* **DESCRIPTION OF THE TASK**:
Lines below starting with the line with "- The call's" and going on through the line with "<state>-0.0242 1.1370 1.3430" must be output exactly; the rest of the records must be left out.

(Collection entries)
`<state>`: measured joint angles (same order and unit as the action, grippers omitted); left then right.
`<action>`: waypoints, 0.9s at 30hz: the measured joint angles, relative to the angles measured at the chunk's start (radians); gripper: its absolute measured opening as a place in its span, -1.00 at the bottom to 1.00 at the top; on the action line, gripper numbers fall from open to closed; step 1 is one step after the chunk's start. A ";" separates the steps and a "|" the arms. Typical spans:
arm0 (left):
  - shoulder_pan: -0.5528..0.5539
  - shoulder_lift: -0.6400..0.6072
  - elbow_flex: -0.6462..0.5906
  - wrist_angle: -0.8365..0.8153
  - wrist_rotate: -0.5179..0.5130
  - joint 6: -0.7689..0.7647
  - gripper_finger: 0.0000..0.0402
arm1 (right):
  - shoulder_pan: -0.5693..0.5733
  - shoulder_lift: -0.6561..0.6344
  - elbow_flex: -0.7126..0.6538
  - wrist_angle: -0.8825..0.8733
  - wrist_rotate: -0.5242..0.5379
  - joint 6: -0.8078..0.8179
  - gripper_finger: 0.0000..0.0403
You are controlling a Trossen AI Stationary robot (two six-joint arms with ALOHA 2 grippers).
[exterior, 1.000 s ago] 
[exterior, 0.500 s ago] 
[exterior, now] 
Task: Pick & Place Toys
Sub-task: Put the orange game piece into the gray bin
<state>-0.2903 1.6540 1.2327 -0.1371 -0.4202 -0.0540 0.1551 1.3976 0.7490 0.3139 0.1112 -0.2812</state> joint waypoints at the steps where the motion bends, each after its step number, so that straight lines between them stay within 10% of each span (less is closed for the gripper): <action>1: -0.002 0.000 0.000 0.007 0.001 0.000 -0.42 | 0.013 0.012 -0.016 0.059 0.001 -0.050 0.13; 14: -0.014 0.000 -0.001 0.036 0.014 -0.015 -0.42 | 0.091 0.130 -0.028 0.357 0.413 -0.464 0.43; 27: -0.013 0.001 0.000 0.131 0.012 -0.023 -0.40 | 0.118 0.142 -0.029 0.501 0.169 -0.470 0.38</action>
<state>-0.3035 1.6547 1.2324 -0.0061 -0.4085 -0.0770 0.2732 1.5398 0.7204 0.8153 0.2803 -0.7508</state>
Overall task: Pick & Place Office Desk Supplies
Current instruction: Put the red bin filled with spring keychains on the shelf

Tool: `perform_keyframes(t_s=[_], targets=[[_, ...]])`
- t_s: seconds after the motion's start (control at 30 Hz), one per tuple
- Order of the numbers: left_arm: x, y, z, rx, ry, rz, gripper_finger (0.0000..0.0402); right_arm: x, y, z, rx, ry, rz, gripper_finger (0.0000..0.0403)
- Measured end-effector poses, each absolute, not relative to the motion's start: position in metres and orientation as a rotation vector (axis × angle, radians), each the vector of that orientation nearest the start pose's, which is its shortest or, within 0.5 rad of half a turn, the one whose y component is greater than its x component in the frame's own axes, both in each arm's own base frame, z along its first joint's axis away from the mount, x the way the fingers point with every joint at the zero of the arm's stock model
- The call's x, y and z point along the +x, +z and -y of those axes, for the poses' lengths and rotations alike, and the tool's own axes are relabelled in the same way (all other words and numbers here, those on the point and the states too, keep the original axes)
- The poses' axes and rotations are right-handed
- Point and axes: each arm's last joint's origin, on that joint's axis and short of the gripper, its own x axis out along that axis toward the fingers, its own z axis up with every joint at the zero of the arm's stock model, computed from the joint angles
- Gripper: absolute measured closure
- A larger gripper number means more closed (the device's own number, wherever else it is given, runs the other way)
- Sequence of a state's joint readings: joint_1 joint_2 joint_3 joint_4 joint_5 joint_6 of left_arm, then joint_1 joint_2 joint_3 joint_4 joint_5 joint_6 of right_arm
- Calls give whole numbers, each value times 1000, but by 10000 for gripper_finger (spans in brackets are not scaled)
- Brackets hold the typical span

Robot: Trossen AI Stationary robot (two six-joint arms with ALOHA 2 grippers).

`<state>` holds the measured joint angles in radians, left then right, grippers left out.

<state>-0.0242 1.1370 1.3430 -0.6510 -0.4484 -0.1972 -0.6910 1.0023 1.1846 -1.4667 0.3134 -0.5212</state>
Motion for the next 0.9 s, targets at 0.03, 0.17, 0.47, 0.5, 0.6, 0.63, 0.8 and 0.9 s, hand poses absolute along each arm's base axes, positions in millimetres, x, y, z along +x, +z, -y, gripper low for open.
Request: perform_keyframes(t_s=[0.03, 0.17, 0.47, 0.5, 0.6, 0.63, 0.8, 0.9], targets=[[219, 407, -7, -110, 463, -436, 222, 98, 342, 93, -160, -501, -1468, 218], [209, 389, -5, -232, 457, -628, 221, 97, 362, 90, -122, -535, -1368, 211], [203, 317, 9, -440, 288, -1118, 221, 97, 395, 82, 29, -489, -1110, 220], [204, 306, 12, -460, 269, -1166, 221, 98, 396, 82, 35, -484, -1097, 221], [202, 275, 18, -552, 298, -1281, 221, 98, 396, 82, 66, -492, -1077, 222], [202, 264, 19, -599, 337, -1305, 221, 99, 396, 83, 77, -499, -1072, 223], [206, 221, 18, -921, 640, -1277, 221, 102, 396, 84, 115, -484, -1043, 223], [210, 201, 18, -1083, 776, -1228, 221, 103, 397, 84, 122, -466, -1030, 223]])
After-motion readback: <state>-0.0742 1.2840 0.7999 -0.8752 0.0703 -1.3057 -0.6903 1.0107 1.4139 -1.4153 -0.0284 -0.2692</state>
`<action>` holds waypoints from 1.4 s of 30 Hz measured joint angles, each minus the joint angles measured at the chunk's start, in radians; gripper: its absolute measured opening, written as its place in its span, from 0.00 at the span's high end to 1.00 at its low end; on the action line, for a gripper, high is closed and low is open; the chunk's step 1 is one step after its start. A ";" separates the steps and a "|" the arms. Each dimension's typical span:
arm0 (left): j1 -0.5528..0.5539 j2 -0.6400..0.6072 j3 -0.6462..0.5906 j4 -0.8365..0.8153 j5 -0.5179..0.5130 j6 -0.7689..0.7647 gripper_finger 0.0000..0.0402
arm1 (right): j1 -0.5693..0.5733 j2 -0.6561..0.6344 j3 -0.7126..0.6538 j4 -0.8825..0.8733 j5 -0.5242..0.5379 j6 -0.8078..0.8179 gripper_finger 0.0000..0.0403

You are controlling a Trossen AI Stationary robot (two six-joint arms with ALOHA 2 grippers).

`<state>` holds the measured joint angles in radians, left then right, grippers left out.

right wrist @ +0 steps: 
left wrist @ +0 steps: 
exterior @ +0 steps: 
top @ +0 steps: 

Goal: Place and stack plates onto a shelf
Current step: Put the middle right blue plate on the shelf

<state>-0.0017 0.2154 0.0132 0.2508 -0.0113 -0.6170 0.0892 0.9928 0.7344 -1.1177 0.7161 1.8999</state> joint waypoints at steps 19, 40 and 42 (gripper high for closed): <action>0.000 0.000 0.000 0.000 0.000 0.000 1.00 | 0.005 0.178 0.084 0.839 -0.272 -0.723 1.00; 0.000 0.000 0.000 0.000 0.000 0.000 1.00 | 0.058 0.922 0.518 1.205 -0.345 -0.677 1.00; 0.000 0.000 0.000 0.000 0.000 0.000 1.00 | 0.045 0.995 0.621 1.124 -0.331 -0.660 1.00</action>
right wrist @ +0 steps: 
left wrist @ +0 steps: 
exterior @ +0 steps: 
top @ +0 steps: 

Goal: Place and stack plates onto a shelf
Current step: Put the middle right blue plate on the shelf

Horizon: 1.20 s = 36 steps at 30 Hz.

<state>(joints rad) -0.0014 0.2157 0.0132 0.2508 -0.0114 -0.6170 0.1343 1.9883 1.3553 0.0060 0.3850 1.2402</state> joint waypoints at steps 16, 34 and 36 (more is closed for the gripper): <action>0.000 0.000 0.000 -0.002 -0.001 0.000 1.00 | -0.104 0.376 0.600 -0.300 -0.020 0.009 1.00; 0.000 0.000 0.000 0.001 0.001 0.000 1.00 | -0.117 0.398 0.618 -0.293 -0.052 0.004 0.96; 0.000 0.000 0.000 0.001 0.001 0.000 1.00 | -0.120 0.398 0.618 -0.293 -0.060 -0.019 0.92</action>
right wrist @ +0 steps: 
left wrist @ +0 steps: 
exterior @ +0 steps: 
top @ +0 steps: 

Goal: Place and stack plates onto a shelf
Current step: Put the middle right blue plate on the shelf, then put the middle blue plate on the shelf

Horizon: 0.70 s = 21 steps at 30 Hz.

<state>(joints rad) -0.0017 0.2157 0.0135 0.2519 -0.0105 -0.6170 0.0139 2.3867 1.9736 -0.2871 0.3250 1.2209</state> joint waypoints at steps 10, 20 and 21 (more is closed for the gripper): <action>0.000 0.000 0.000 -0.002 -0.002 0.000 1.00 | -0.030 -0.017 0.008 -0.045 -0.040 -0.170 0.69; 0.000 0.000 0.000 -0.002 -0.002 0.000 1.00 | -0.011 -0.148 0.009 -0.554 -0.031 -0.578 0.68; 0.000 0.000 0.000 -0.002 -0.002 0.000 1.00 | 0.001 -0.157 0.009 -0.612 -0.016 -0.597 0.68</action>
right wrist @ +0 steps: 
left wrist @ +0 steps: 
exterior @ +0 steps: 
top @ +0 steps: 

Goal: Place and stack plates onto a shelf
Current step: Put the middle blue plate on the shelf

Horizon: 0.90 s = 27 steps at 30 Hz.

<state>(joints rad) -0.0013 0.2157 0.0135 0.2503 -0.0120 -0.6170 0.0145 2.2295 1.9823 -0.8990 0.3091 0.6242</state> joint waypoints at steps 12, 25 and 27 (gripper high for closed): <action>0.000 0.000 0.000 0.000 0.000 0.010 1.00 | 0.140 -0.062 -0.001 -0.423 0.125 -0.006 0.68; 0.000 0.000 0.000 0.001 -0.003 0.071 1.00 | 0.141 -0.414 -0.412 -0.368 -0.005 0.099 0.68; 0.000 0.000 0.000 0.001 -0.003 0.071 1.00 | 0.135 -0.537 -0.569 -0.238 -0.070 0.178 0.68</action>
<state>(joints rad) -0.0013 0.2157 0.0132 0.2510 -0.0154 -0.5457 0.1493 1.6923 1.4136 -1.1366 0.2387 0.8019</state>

* **WRITTEN ANSWER**:
- The call's x, y and z point along the +x, +z and -y of those axes, for the poses' lengths and rotations alike, and the tool's own axes are relabelled in the same way (all other words and numbers here, those on the point and the states too, keep the original axes)
- The poses' axes and rotations are right-handed
- Point and axes: each arm's last joint's origin, on that joint's axis and short of the gripper, its own x axis out along that axis toward the fingers, its own z axis up with every joint at the zero of the arm's stock model, computed from the joint angles
- Gripper: absolute measured closure
- A larger gripper number means more closed (the device's own number, wherever else it is given, runs the other way)
- Sequence of a state's joint readings: joint_1 joint_2 joint_3 joint_4 joint_5 joint_6 of left_arm, then joint_1 joint_2 joint_3 joint_4 joint_5 joint_6 of right_arm
- Calls give whole numbers, each value times 1000, but by 10000 for gripper_finger (spans in brackets are not scaled)
- Brackets hold the typical span

Robot: Trossen AI Stationary robot (two six-joint arms with ALOHA 2 grippers).

`<state>` holds the measured joint angles in radians, left then right, grippers left out.

<state>-0.0242 1.1370 1.3430 -0.6510 -0.4484 -0.1972 -0.6910 1.0023 1.1846 -1.4667 0.3134 -0.5212</state>

No further output is needed.